### Required action
Spot each line in the records below where the word "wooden" occurs, then copy it.

● ● ● ● ● ● ●

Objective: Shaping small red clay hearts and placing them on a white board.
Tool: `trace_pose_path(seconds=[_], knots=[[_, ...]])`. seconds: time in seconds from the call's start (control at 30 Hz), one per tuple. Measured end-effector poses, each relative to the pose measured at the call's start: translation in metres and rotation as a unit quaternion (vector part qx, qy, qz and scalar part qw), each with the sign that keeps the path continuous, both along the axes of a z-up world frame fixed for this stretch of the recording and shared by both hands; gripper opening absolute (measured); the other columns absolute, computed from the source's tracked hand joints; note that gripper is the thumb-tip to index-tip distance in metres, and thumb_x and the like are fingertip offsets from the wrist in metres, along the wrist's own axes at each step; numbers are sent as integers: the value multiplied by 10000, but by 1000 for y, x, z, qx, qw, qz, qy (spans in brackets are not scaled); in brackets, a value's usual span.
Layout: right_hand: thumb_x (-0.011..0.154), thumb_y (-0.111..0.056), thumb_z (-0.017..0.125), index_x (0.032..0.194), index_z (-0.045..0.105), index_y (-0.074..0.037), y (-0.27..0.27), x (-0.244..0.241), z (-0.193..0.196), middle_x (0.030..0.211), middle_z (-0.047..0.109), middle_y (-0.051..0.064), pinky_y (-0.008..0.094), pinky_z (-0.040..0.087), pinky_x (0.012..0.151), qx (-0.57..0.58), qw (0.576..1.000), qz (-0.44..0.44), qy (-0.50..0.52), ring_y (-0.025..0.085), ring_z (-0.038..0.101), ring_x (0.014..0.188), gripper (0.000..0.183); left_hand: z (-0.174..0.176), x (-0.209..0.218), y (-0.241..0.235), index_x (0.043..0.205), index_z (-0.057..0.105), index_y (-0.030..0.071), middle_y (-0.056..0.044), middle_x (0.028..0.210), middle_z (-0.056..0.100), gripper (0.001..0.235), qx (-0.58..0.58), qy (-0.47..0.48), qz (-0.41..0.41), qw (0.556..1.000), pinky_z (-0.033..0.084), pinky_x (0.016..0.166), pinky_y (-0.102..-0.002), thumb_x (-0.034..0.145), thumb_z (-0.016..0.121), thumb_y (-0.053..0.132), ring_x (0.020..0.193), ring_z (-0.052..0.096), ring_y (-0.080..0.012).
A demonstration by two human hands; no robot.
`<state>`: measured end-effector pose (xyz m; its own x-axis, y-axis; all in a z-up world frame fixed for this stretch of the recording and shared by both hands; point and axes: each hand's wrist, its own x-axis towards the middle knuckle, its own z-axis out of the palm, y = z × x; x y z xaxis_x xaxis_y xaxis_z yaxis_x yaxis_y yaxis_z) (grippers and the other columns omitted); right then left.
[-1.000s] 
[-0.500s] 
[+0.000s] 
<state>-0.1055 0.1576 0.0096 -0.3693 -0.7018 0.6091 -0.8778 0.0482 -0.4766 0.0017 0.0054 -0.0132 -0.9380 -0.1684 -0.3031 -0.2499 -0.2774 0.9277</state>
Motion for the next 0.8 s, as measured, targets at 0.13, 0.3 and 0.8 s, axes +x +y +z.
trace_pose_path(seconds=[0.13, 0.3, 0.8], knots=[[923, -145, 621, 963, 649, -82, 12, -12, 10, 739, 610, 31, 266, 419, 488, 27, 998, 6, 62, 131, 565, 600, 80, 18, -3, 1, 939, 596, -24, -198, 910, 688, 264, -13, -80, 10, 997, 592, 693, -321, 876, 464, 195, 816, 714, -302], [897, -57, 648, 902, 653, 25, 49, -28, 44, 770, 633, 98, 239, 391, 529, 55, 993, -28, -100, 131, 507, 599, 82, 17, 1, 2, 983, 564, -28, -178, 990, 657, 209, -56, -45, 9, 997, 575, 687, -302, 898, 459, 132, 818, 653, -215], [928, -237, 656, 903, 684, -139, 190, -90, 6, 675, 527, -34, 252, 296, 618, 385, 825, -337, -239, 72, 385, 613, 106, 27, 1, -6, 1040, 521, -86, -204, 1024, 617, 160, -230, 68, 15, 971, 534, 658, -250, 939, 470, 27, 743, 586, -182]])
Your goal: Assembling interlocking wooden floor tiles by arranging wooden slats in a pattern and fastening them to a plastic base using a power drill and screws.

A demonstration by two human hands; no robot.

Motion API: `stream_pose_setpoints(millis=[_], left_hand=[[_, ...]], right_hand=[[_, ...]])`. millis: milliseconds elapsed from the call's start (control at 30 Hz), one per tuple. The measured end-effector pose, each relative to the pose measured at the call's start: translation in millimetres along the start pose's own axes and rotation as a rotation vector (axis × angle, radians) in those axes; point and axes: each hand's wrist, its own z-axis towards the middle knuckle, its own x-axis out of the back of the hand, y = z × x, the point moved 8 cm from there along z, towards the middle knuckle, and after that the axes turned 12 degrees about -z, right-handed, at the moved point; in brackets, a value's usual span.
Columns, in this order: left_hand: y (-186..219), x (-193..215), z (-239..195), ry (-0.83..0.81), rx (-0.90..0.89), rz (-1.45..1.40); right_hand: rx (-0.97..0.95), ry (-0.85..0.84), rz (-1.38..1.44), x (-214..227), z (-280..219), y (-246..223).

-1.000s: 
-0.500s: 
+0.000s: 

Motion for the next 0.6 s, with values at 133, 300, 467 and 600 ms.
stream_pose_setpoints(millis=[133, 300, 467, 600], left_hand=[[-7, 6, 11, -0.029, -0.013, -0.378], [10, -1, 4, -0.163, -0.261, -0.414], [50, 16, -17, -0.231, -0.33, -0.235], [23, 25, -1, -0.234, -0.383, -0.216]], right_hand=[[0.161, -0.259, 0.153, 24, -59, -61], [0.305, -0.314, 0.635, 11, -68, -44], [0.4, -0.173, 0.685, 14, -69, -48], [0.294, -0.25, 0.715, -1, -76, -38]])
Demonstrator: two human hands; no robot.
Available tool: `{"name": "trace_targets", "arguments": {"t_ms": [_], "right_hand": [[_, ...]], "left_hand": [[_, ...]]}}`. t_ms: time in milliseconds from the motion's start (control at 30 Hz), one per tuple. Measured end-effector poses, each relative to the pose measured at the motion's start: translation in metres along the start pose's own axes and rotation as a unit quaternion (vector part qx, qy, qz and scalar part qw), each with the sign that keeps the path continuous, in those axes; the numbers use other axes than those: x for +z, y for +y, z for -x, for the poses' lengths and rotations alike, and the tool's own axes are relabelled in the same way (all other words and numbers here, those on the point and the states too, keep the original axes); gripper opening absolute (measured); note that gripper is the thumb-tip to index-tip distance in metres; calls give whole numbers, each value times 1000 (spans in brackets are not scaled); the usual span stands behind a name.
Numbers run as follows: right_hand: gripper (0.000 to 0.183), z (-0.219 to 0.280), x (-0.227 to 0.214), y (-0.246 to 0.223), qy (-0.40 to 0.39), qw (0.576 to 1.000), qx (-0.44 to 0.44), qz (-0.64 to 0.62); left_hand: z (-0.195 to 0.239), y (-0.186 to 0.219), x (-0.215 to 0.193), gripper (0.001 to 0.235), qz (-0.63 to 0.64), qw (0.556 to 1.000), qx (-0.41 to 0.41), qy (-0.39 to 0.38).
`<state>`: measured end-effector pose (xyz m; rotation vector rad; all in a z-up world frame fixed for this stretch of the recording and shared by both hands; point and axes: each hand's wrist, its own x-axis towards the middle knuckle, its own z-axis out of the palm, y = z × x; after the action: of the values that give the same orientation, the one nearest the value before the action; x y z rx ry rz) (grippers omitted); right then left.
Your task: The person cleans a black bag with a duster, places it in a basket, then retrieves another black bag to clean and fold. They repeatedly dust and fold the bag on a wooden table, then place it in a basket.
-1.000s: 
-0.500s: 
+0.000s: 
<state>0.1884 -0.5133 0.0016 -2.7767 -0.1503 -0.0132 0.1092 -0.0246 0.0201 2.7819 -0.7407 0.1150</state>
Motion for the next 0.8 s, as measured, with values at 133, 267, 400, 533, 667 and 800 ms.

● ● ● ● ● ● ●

### Exercise response
Your goal: Assembling interlocking wooden floor tiles by arranging wooden slats in a pattern and fastening them to a plastic base using a power drill and screws.
Your task: The person cleans a black bag with a duster, places it in a basket, then retrieves another black bag to clean and fold. They repeatedly dust and fold the bag on a wooden table, then place it in a basket.

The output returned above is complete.